You can use a new image at the end of the poem, or return to an earlier image, so that the piece is somewhat bookended. I like how this move gives a sense of coming full-circle—a sense of closure and cohesiveness—without relying on exposition. You don’t want to oversell the closing or spoon-feed the reader; after all, a poem isn’t a fable with a moral at the end.
Maggie Smith, Craft Tip
A few years back, Nell from HappenStance sent me feedback on a poem. She told me “I like it, Matthew, but the title’s dead.” That phrase has stuck with me ever since. What did she mean? Well, the implicit conclusion is that the title wasn’t contributing anything extra, not drawing the reader in, not adding an extra layer, not coming alive. It was simply there as a placeholder, as if for internal use only.
And I was very much reminded of this exchange when we went through the process of deciding on a title for my second full collection. My initial suggestions were perfectly neat, summarising key themes or bringing them together, but Nell rejected them all, one by one, explaining once again that they weren’t bringing anything to the party.

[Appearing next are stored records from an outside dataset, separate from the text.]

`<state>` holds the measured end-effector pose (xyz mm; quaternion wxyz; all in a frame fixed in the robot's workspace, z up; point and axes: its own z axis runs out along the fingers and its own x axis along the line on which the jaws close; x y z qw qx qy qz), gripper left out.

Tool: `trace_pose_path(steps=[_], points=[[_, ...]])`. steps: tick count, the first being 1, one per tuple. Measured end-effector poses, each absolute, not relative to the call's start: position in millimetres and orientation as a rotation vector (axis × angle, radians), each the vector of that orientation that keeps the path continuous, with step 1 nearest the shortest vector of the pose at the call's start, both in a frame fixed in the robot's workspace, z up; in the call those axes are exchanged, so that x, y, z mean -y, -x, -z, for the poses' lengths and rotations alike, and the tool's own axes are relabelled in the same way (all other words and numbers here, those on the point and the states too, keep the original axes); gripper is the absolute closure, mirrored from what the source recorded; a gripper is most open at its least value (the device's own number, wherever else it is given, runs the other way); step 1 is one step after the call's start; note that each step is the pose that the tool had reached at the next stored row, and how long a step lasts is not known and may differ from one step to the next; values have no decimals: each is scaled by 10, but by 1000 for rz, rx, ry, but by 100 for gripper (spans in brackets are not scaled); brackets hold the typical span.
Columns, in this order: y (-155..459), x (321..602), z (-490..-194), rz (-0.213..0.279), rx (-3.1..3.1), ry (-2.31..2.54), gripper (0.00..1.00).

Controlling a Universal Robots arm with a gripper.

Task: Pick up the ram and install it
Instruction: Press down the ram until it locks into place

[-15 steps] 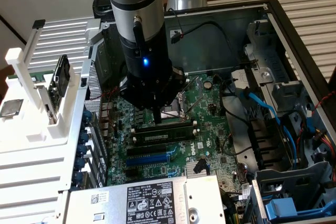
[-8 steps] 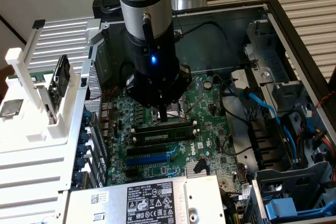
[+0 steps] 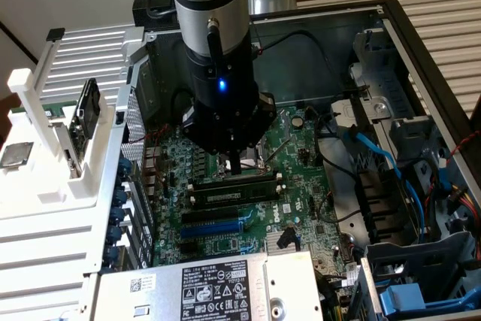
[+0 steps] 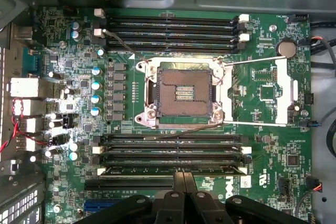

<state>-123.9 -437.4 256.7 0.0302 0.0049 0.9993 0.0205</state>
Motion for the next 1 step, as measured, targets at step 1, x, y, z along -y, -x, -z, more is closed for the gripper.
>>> trace_pose_path(steps=[1], points=[[1239, 4374, -2567, -63, -3081, -15, 90]])
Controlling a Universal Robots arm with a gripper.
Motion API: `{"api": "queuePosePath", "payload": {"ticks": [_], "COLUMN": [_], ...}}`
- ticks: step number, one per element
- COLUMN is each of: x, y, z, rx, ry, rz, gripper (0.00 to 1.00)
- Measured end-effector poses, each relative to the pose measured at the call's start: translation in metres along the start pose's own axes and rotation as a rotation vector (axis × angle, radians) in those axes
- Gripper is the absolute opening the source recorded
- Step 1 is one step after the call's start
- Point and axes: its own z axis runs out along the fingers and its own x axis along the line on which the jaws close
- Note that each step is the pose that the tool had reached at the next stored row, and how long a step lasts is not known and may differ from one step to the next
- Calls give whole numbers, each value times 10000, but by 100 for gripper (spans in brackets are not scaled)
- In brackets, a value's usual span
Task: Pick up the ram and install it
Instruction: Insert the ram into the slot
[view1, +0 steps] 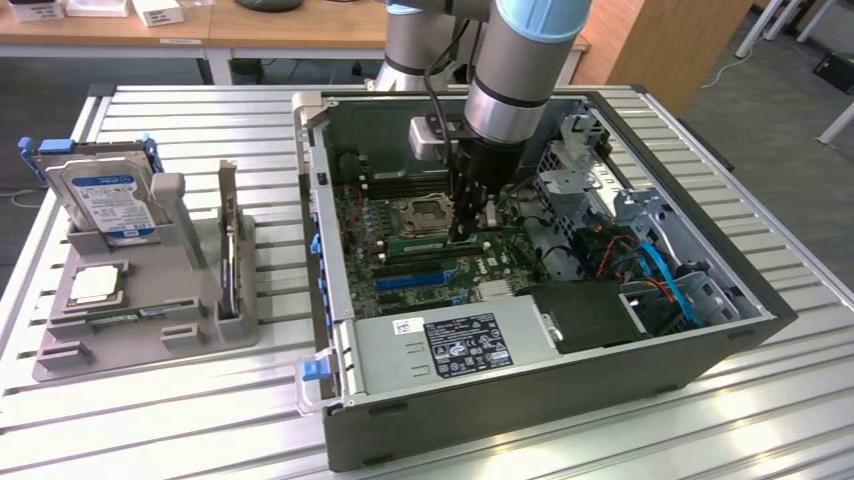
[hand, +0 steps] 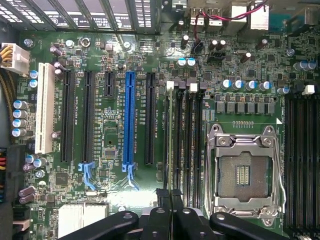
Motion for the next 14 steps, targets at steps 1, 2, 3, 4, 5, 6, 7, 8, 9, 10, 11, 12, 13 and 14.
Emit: {"api": "queuePosePath", "payload": {"ticks": [1, 2, 3, 4, 5, 6, 7, 8, 9, 10, 11, 12, 13, 14], "x": [0, 0, 0, 0, -1, -1, 0, 0, 0, 0, 0, 0, 0, 0], "y": [0, 0, 0, 0, -1, -1, -1, -1, -1, 0, 0, -1, -1, -1], "z": [0, 0, 0, 1, 4, 9, 9, 9, 9, 9, 9, 10, 13, 17], "rx": [0, 0, 0, -1, 0, 1, 0, 0, 0, 0, 0, 0, 0, 2], "ry": [0, 1, 0, 2, 1, 0, 1, 2, 2, 1, 2, 1, 0, -2], "rz": [0, -1, 0, 0, 0, 0, -1, -1, 0, 0, 0, -1, 0, -1], "gripper": [12, 12, 12, 12, 12, 12, 12, 12, 12, 12, 12, 12, 12, 12]}}
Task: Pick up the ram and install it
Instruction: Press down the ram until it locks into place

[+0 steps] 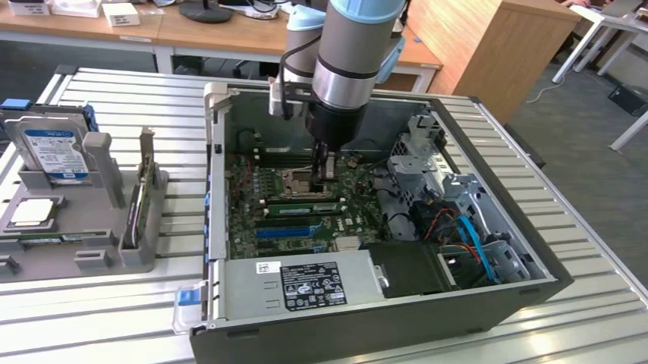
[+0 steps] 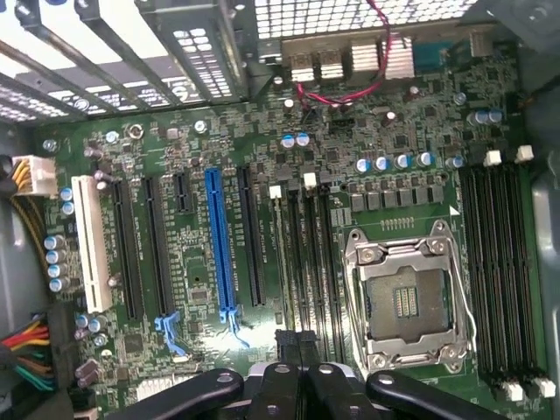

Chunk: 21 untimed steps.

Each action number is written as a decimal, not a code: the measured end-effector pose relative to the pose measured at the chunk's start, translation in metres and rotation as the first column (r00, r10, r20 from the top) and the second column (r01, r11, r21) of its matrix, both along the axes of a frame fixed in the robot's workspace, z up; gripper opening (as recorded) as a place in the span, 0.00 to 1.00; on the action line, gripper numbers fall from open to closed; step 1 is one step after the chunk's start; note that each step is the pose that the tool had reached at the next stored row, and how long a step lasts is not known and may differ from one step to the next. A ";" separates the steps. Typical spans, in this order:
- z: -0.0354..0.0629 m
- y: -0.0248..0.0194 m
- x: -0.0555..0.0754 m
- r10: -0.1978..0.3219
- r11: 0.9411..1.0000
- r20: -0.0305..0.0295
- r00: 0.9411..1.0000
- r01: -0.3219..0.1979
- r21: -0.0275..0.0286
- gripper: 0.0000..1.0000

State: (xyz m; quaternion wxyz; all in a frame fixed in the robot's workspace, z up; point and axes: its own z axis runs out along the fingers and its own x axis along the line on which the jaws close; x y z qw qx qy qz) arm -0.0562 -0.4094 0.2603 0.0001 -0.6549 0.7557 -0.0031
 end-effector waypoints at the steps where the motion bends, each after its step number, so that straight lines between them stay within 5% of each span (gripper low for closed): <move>1: 0.0000 0.0000 0.000 -0.009 1.000 0.000 1.000 0.009 0.000 0.11; 21: 0.0000 0.0000 0.000 -0.119 0.993 0.000 0.993 0.119 -0.003 0.11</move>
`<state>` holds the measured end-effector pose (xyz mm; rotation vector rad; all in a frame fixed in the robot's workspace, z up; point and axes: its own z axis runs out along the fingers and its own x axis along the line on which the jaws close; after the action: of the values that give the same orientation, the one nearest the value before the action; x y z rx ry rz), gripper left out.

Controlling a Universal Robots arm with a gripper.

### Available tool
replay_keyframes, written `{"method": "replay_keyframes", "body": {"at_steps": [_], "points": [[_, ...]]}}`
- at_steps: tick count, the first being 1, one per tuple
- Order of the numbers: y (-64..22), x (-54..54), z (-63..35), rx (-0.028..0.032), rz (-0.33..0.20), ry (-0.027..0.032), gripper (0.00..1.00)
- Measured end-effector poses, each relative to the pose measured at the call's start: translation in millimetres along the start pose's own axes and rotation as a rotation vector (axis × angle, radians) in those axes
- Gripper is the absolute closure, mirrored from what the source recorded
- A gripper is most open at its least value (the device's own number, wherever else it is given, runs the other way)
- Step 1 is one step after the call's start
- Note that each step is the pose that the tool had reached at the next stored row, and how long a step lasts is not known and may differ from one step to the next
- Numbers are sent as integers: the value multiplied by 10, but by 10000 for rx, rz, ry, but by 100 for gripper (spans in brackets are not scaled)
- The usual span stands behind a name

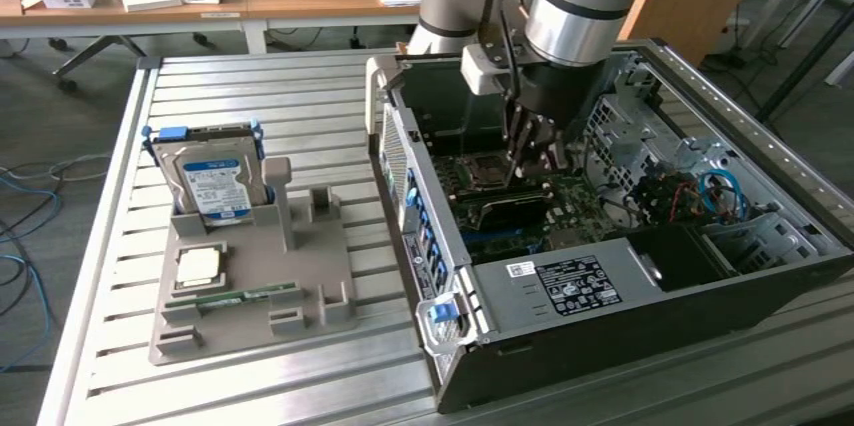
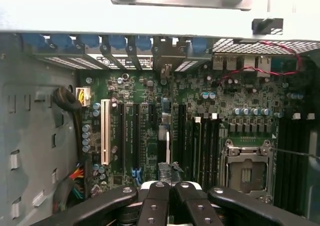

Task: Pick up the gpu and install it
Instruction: 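Press down on the gpu until it lock into place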

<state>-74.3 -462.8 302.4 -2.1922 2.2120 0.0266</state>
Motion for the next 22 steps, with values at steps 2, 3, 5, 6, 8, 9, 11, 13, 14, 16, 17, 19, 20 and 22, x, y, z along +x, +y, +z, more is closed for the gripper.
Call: {"method": "replay_keyframes", "body": {"at_steps": [2, 3, 5, 6, 8, 9, 11, 13, 14, 16, 17, 19, 20, 22], "points": [[2, 1, 31, -1, -2, 1, 89], [2, 1, 40, 0, -2, 0, 89], [4, 1, 40, -1, 1, 2, 89], [7, 1, 40, -2, 2, 3, 89], [31, -2, 44, 0, 1, 0, 89], [43, -6, 47, 1, 0, -2, 89], [59, -23, 51, 0, 1, 1, 89], [69, -46, 61, 0, 0, -1, 89], [75, -57, 65, 0, 0, 0, 89], [90, -68, 85, 1, 0, -3, 89], [97, -72, 102, 1, 1, -1, 89], [106, -79, 135, 0, 0, 0, 89], [110, -82, 149, 0, 1, 0, 89], [113, -88, 180, 0, 0, 1, 89]]}}
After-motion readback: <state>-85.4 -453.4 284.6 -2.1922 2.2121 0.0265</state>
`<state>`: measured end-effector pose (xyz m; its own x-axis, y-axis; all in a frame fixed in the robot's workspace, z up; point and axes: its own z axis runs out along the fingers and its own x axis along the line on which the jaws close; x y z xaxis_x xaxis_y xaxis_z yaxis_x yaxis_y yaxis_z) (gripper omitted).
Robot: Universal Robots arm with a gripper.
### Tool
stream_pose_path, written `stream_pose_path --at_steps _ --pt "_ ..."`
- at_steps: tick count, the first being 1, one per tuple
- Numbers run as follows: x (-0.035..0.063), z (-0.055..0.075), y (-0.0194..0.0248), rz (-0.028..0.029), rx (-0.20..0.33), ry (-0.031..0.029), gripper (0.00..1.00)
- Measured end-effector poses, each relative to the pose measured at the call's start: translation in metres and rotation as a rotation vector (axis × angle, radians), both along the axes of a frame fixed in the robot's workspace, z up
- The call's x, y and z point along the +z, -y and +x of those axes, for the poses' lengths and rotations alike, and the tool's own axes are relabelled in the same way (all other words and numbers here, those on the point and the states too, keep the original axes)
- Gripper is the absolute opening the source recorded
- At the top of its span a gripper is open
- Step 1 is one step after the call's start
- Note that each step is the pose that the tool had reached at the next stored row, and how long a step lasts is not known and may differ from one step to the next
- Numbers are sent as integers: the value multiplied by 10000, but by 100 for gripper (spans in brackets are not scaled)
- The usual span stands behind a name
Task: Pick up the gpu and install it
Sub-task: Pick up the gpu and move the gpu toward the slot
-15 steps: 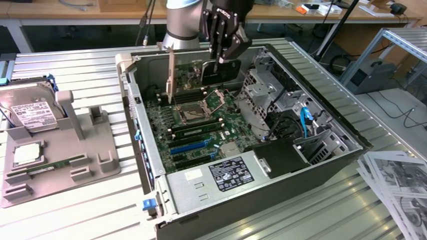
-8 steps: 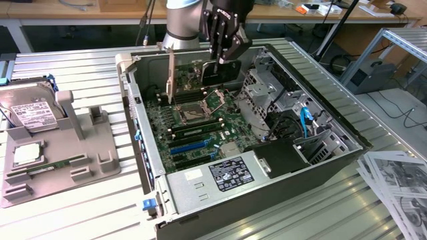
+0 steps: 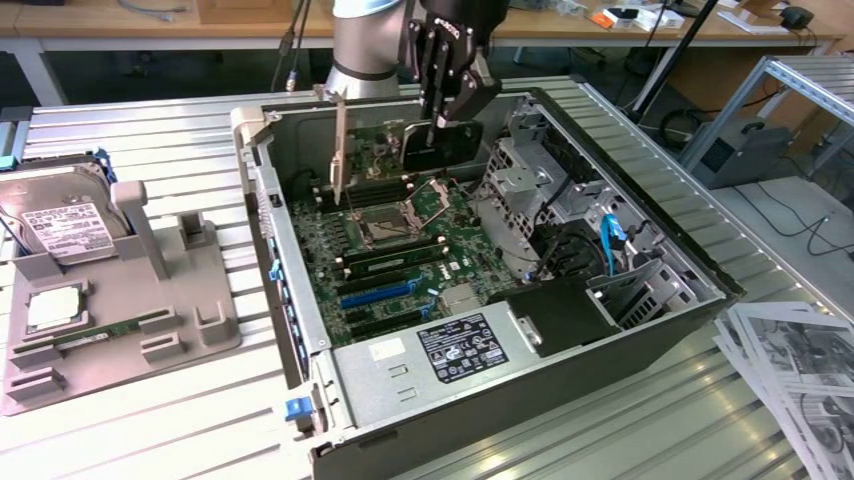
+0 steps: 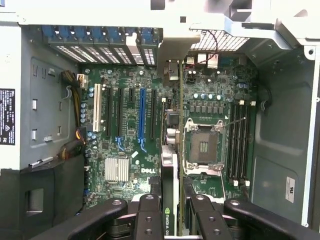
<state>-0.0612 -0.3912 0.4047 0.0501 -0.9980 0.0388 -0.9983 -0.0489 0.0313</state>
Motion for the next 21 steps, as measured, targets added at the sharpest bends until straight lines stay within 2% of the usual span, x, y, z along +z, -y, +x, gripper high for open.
stream_pose_path --at_steps 11,13,16,17,21 --pt "-154 0 11 1 0 0 27" --pt "-165 0 32 -2 1 -1 27" --pt "-190 0 87 1 0 0 27" --pt "-205 0 118 -1 0 0 27" --pt "-242 0 174 1 0 0 27"
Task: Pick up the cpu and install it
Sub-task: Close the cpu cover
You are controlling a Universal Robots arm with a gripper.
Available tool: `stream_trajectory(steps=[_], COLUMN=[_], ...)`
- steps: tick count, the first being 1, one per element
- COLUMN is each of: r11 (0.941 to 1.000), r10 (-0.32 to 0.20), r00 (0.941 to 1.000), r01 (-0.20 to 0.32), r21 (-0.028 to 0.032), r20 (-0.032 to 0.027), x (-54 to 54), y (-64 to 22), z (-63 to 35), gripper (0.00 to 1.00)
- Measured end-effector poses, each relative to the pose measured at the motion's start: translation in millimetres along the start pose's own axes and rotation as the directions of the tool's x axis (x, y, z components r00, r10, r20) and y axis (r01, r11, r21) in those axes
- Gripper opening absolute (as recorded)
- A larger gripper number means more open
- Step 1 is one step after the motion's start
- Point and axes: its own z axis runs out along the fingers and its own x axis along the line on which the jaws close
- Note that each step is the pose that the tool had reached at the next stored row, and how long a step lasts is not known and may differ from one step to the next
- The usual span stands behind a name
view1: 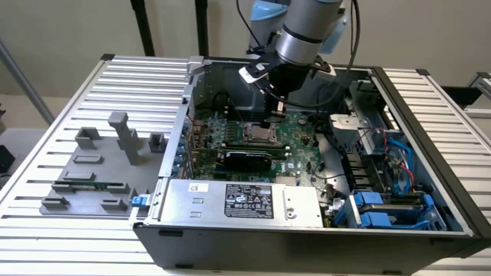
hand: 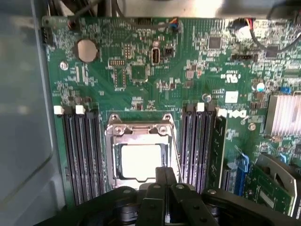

She then came back to me with a list of potential alternatives. One of them leapt out at me. The one that she might not have expected me to embrace, the one that threw caution to the wind but worked perfectly: Whatever you Do, Just Don’t.
Matthew Stewart, What’s in a title? How and why we decided on Whatever You Do, Just Don’t…
In Acumen 107 (Sep 2023), Andrew Gleary writes “There are poets who would use metaphor had not all metaphors been workshopped out of their writing because metaphor is presently unfashionable.
Maybe so. Metaphors go in an out of fashion. There are extreme views about their value –
- “the damn function of simile, always a displacement of what is happening … I hate the metaphors“, Robert Creeley
- “Metaphor is the whole of poetry. … Poetry is simply made of metaphor … Every poem is a new metaphor inside or it is nothing“, Robert Frost
20th century UK Poetry had Surrealism, [political] Realism, The Apocalyptics (Dylan Thomas et al), The Movement, and Martian poetry (Craig Raine, etc). One could interpret each as a reaction to the previous movement, though no doubt influences were more complex than that.
If metaphor is unfashionable nowadays, it may be because the poet and the poem’s subject matter have a higher priority. It feels to me that we’re in an age where previously suppressed voices are being given space. Minorities (by virtue of race, sexuality, mentality, etc) are out of their niches and have something to say which can be as important as how it is said.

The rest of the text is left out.